Problem to work on:
Look through the data below and output, unchanged, every line from the one holding "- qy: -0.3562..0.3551" through the one holding "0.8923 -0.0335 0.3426", inclusive. Skip the pictures.

Material shown:
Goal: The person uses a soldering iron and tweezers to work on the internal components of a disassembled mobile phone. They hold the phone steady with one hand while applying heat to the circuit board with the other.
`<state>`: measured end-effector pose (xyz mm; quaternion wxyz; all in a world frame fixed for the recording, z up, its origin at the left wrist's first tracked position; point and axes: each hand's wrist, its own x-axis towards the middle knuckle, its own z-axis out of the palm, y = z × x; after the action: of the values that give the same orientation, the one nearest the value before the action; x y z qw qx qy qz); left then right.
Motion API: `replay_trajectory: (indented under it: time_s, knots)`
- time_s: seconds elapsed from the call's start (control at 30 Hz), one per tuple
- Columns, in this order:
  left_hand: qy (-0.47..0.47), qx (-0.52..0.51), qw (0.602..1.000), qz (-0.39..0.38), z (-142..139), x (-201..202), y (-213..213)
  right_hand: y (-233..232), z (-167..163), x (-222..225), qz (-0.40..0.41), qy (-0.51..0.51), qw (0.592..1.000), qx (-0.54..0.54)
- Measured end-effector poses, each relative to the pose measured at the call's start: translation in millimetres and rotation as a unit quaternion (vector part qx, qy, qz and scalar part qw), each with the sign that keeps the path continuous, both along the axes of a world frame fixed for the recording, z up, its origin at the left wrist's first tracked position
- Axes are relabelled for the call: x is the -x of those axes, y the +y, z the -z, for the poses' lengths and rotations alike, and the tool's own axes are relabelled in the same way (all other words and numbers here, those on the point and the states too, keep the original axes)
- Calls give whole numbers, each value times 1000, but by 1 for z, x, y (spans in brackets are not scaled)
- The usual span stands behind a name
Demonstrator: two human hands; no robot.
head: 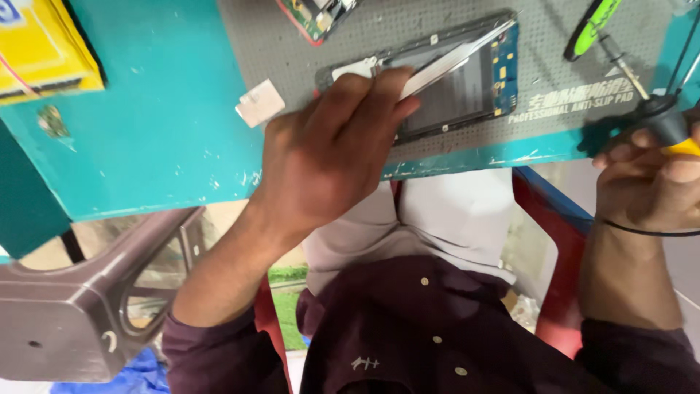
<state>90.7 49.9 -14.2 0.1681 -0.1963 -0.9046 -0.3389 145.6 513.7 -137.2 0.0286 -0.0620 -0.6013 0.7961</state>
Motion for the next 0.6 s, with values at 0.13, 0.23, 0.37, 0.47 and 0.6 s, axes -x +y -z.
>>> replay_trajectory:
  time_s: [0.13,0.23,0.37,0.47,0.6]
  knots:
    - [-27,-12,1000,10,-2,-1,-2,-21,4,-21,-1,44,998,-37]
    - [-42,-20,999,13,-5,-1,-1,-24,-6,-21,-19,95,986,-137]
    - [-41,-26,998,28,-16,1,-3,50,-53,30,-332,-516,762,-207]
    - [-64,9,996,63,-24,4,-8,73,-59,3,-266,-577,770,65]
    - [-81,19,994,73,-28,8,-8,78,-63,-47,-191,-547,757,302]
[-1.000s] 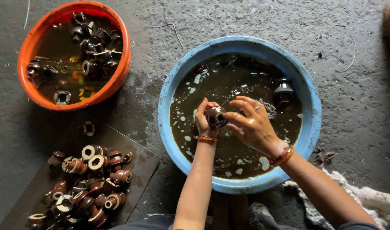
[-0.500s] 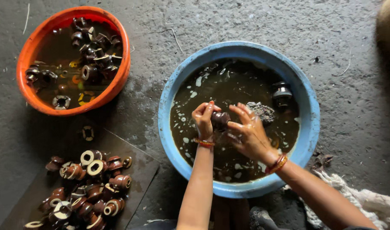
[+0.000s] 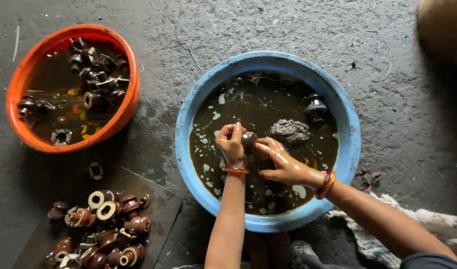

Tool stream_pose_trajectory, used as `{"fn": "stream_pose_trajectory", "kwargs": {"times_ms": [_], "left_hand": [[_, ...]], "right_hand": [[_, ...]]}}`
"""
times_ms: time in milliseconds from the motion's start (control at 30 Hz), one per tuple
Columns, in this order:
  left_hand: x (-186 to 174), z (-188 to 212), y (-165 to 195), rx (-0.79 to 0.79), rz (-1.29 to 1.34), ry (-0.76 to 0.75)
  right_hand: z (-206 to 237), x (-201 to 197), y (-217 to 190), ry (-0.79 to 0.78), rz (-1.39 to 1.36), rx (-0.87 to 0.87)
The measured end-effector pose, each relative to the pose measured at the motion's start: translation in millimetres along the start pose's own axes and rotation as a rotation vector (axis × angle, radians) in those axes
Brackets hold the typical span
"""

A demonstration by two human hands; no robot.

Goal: The person sits on the floor and repeatedly washes small wooden objects in a blue basin of soapy water. They scrub each piece with a steel wool pad, rinse it, and place it on a nearby pile. The process is repeated for multiple items.

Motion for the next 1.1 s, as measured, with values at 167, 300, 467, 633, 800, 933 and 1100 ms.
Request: {"fn": "stream_pose_trajectory", "kwargs": {"times_ms": [167,300,467,633,800,933,1100], "left_hand": [[4.6,13.6,14.9,0.220,0.065,-0.058],[9.6,19.0,28.1,0.264,0.021,-0.068],[13.5,20.2,26.3,0.205,0.059,-0.019],[14.0,23.0,23.3,0.158,0.087,-0.072],[3.4,14.2,19.1,0.125,0.102,-0.029],[4.8,14.1,6.1,0.050,0.200,-0.085],[-5.1,6.1,3.8,0.039,0.340,-0.065]], "right_hand": [[1.9,9.1,-7.3,-0.089,-1.096,0.417],[-0.5,17.7,-24.2,-0.024,-1.514,0.414],[0.3,-1.8,-21.5,-0.003,-0.452,0.369],[3.1,6.1,-34.6,0.000,-1.533,0.535],[5.4,8.5,-26.3,-0.097,-0.361,0.627],[1.6,8.8,-31.4,-0.036,-1.114,0.483],[8.9,6.5,-49.3,0.028,-1.240,0.683]]}}
Point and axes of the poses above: each hand's wrist, its own z-axis away from the middle knuckle, its own x-axis out of the palm, y = z × x, the point moved 5 cm from there along -z, towards the middle knuckle, and after that the axes turned 13 degrees about z, right-handed, at the moved point
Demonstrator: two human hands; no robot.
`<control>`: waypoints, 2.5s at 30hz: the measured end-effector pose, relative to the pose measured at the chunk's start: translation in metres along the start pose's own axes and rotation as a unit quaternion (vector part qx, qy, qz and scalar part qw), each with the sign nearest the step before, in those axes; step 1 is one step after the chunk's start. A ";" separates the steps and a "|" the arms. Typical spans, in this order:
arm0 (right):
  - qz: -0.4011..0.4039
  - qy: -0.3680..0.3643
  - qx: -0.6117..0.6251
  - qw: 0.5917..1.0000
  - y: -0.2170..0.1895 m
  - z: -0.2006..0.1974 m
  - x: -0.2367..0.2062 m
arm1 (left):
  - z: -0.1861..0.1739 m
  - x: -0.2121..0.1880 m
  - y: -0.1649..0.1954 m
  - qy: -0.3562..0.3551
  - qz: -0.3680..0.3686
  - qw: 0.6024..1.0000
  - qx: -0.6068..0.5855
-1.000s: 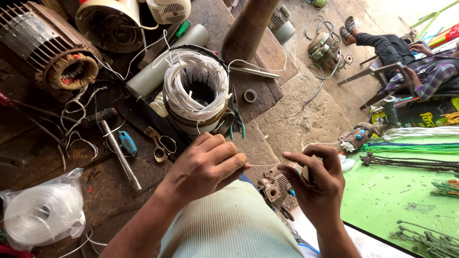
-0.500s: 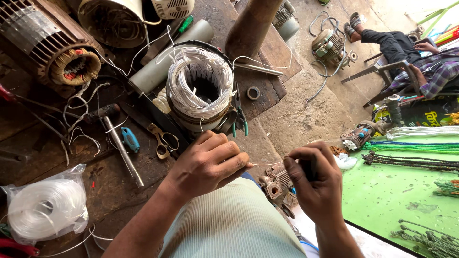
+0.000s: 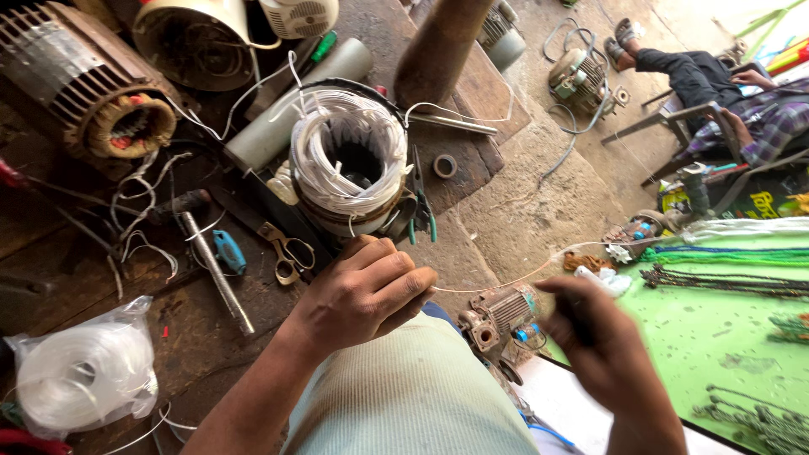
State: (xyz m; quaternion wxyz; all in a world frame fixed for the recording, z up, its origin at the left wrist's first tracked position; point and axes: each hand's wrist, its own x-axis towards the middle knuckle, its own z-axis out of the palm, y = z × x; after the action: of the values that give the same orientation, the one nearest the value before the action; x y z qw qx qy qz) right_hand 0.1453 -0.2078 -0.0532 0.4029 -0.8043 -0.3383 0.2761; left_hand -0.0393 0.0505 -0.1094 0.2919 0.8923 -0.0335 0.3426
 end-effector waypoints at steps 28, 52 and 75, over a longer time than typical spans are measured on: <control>-0.182 -0.101 0.443 0.872 0.035 0.071 0.037 | -0.013 0.002 -0.026 0.040 0.007 0.987 -0.157; -0.436 -0.197 0.002 0.878 -0.047 0.064 0.100 | -0.032 0.004 -0.023 -0.017 -0.009 0.963 -0.268; -0.276 -0.115 -0.009 0.954 -0.003 0.031 0.040 | -0.027 0.010 -0.023 -0.035 0.004 0.973 -0.228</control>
State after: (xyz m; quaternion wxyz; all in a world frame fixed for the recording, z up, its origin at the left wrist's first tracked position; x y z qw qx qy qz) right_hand 0.1469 -0.1615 -0.0738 0.4146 -0.6460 -0.5937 0.2414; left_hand -0.0417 0.0858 -0.0980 0.4846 0.8136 -0.1248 0.2959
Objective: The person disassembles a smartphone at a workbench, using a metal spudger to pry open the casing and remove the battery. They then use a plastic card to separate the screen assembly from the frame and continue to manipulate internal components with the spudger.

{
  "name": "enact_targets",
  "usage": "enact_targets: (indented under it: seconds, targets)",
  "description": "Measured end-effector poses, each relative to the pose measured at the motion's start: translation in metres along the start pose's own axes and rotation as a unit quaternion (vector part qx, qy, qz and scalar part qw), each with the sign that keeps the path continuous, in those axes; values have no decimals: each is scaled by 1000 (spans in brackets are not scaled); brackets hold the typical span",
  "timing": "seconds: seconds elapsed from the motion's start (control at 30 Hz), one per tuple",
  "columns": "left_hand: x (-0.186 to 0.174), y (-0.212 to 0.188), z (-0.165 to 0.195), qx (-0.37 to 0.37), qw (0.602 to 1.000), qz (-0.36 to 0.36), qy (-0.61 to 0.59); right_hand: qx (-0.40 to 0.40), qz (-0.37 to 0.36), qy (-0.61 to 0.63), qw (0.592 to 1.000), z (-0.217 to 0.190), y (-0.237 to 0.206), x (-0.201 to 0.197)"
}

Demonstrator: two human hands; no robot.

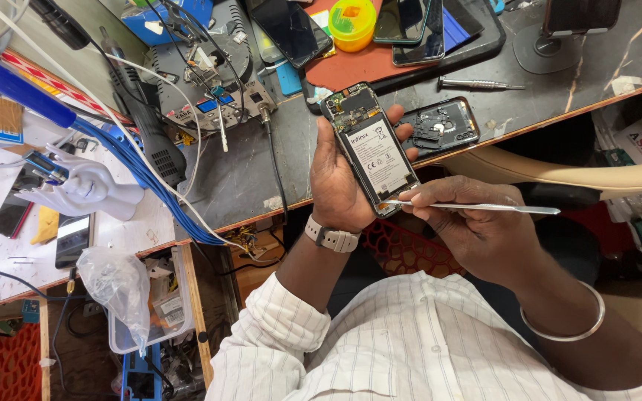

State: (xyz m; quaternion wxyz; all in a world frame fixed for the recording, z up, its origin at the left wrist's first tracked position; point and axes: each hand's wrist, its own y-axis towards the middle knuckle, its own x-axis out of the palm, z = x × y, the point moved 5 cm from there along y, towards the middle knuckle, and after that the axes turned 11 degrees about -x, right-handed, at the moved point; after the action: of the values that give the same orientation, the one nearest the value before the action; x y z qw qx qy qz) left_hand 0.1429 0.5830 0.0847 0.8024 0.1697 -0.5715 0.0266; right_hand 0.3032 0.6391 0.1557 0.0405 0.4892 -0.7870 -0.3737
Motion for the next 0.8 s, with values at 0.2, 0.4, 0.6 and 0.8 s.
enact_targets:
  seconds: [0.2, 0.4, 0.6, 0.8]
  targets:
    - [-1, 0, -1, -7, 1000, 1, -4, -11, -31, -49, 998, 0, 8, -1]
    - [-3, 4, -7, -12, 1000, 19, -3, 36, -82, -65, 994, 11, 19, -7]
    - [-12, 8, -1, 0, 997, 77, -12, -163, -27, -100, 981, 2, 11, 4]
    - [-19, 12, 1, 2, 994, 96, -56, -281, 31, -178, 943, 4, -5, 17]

Answer for the task:
  - qy: -0.3562..0.3551
  - qz: -0.3680..0.3686
  - qw: 0.6024..1.0000
  - qx: -0.6068..0.5855
-1.000s: 
-0.500s: 
+0.000s: 
State: (xyz m; quaternion wxyz; all in a world frame fixed for the recording, z up, its origin at the left wrist's first tracked position; point and axes: each hand's wrist, its own x-axis towards the middle knuckle, its own z-axis out of the palm, y = z × x; after the action: of the values that give the same orientation, the one nearest the value before the action; x y z qw qx qy qz) right_hand 0.1453 -0.2078 -0.0532 0.4029 -0.8043 -0.3383 0.2761; left_hand -0.0393 0.0505 -0.1094 0.2919 0.8923 -0.0335 0.3426

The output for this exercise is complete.